:: WHAT IS BEING ASKED ::
Retype only the lines that run from the top of the material below to the line bearing "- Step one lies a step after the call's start", inclusive, and keep the pictures out.

:: SUPPLIED MATERIAL ::
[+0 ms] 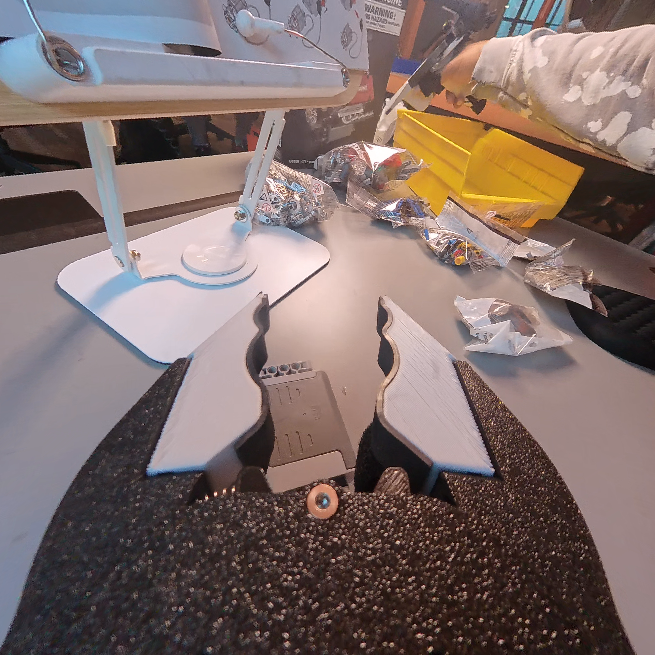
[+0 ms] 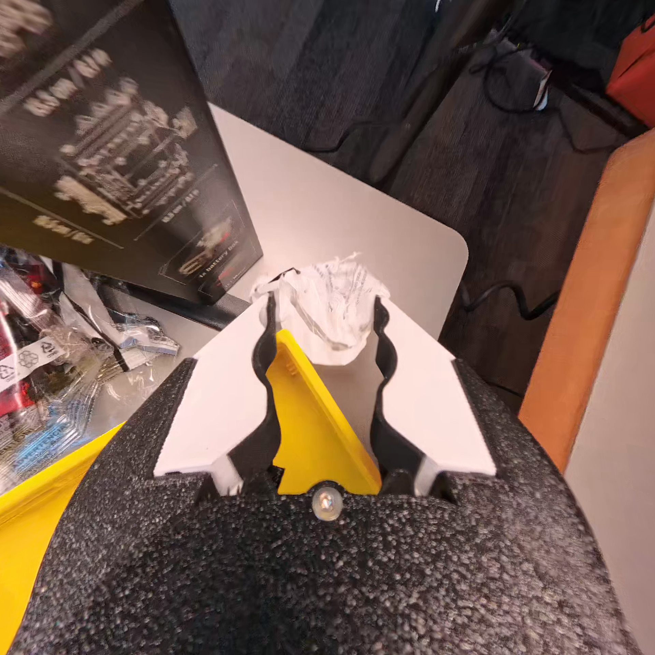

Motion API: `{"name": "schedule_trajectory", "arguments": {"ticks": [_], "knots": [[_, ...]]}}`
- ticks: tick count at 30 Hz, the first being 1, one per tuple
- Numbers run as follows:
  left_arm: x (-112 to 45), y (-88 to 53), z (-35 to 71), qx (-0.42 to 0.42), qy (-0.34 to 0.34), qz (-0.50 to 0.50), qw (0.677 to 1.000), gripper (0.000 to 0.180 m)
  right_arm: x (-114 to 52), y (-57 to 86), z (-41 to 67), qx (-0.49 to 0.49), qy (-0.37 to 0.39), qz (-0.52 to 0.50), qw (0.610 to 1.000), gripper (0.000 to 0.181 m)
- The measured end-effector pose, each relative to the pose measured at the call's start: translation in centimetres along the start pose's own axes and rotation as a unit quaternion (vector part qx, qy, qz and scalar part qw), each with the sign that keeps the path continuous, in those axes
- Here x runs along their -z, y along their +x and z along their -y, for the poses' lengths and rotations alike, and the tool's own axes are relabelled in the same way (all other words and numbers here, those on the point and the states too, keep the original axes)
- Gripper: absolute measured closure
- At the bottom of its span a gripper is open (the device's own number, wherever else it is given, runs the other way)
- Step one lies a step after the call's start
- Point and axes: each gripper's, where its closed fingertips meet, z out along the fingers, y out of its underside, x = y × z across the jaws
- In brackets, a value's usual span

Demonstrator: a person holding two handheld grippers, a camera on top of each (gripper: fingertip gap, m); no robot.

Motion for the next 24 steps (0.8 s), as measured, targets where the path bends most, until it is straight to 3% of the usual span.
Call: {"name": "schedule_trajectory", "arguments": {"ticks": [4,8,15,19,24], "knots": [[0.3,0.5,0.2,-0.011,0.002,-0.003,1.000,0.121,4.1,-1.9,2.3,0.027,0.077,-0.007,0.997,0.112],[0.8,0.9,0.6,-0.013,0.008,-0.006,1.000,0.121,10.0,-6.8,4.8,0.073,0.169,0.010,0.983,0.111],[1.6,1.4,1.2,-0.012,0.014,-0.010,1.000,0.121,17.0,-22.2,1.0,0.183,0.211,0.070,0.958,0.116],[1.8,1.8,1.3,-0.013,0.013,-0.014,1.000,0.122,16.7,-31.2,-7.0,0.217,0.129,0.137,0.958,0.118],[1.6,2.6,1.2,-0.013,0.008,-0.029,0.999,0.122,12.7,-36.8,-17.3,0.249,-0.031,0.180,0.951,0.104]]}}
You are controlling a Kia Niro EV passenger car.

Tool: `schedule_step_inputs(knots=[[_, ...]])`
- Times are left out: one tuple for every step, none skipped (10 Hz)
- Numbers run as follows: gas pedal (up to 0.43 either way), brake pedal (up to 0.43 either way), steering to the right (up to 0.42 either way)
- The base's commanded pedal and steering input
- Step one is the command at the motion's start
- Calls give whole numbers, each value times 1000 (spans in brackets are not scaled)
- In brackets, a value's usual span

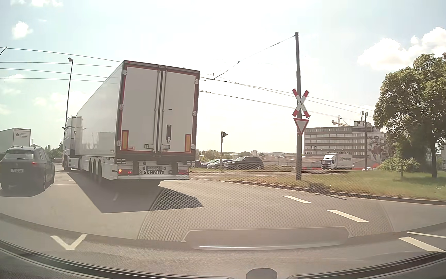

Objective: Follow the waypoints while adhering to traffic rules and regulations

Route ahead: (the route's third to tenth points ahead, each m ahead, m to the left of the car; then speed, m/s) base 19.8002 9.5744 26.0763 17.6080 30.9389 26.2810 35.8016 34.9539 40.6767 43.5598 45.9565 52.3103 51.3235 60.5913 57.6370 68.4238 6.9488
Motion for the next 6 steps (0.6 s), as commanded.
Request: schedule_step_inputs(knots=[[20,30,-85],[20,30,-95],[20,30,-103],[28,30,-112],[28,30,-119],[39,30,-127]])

:: WRITTEN SOLUTION ::
[+0 ms] 
[+0 ms] 

Motion API: `{"name": "schedule_trajectory", "arguments": {"ticks": [_], "knots": [[_, ...]]}}`
- ticks: tick count at 30 Hz, the first being 1, one per tuple
- Numbers run as follows:
  left_arm: x (-112 to 45), y (-88 to 53), z (-35 to 71), qx (-0.42 to 0.42), qy (-0.34 to 0.34), qz (-0.50 to 0.50), qw (0.677 to 1.000), gripper (0.000 to 0.180 m)
  right_arm: x (-114 to 52), y (-57 to 86), z (-41 to 67), qx (-0.49 to 0.49), qy (-0.37 to 0.39), qz (-0.52 to 0.50), qw (0.610 to 1.000), gripper (0.000 to 0.181 m)
- The measured end-effector pose, each relative to the pose measured at the call's start: translation in centimetres along the start pose's own axes and rotation as a unit quaternion (vector part qx, qy, qz and scalar part qw), each with the sign that keeps the path continuous, in those axes
- Here x runs along their -z, y along their +x and z along their -y, for the poses' lengths and rotations alike, and the tool's own axes are relabelled in the same way (all other words and numbers here, those on the point and the states too, keep the original axes)
- Gripper: absolute measured closure
- At the bottom of its span a gripper is open (the device's own number, wherever else it is given, runs the other way)
- Step one lies a step after the call's start

What came before makes up the full response.